“You ought to go into the House, Kenneth!” said Joyce. “Your eloquence would overwhelm Lloyd George himself. And I will say there’s a lot of sense in your head, in spite of your devastating beauty, and supercilious conceit.”

She spoke in the usual vein of irony with which she set her wit against Kenneth’s, yet with an underlying admiration which he perceived and liked.

His face crimsoned a little, and he laughed affectedly.

“For that tribute, dear lady, my heart’s thanks! But don’t tempt me to sully my bright soul with the dirt of politics. Diplomacy, yes, the higher Machiavellism, but, please, not politics! It’s impossible to keep clean within the precincts of Westminster.”

Two of Joyce’s girl friends called, followed by the Reverend Peter Fynde and an Italian countess who spoke detestable English and made enormous eyes to Kenneth Murless—enormous black eyes in a dead white face. Bertram noticed that her hands were dirty, though they glistened with wonderful rings. She called Joyce “Carissima.”—It was an opportunity for him to slip away and see old Christy again.

X

Luke Christy answered the rap of a little brass knocker on a door up three flights of stairs.

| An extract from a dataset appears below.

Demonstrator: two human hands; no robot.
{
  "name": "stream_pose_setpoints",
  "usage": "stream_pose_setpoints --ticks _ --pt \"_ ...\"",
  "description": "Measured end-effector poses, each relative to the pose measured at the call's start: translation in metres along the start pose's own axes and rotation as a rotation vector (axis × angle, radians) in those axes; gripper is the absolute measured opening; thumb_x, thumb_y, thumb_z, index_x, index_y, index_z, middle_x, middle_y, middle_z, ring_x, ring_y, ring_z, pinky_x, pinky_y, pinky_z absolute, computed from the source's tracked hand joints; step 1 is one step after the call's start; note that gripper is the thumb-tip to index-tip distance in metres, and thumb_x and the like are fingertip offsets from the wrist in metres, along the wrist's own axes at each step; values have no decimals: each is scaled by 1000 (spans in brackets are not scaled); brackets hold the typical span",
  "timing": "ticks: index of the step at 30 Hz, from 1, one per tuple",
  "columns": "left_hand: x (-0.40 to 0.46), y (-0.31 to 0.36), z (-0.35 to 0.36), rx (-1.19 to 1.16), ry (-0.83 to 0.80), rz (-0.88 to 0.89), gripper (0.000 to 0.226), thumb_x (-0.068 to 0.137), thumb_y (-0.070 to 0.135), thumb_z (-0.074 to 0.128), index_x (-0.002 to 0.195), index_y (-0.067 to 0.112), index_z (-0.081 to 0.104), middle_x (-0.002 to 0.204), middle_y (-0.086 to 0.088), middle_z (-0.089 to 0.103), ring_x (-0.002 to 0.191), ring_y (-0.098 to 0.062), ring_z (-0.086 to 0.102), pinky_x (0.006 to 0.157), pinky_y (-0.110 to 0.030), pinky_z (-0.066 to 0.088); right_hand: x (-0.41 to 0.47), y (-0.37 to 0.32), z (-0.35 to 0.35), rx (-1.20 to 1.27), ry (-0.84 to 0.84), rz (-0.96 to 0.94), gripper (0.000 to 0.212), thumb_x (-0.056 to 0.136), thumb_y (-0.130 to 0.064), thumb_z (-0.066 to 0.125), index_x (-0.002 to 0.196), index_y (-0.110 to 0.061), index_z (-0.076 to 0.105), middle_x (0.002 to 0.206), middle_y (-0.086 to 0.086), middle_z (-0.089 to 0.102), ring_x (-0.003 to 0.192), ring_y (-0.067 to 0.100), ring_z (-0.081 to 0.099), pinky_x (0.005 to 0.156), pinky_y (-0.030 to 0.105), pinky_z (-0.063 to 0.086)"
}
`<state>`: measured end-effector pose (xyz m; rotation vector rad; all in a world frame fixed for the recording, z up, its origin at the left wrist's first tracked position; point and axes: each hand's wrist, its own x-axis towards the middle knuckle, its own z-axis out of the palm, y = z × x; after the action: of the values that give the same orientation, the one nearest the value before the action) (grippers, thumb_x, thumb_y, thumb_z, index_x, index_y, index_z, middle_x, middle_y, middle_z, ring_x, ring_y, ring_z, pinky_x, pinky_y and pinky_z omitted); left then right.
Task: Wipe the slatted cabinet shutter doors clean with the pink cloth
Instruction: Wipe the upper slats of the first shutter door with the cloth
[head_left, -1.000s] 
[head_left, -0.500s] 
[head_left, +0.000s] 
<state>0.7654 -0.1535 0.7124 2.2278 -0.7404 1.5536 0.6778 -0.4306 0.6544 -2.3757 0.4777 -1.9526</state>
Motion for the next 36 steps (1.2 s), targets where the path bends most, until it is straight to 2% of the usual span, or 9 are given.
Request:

“Hullo, Major! I had an idea you’d come. You can’t keep away from my sinister influence.”

He saluted in an ungainly fashion, like a drunken Tommy, and then gripped Bertram’s hand in his long, bony fingers. He was a tall, thin, loosely-built man, with a clean-shaven face singularly ugly because of its long, lean jaw and bulging forehead. “An ugly mug,” as Bertram had often insulted it, but with a bright light within, shining out of dark, humorous, brooding eyes.

He was in his shirt sleeves, unpacking some hand-bags amidst a litter of dirty shirts, collars, socks, pyjamas, newspapers, and paper-backed books, and other salvage from a long journey.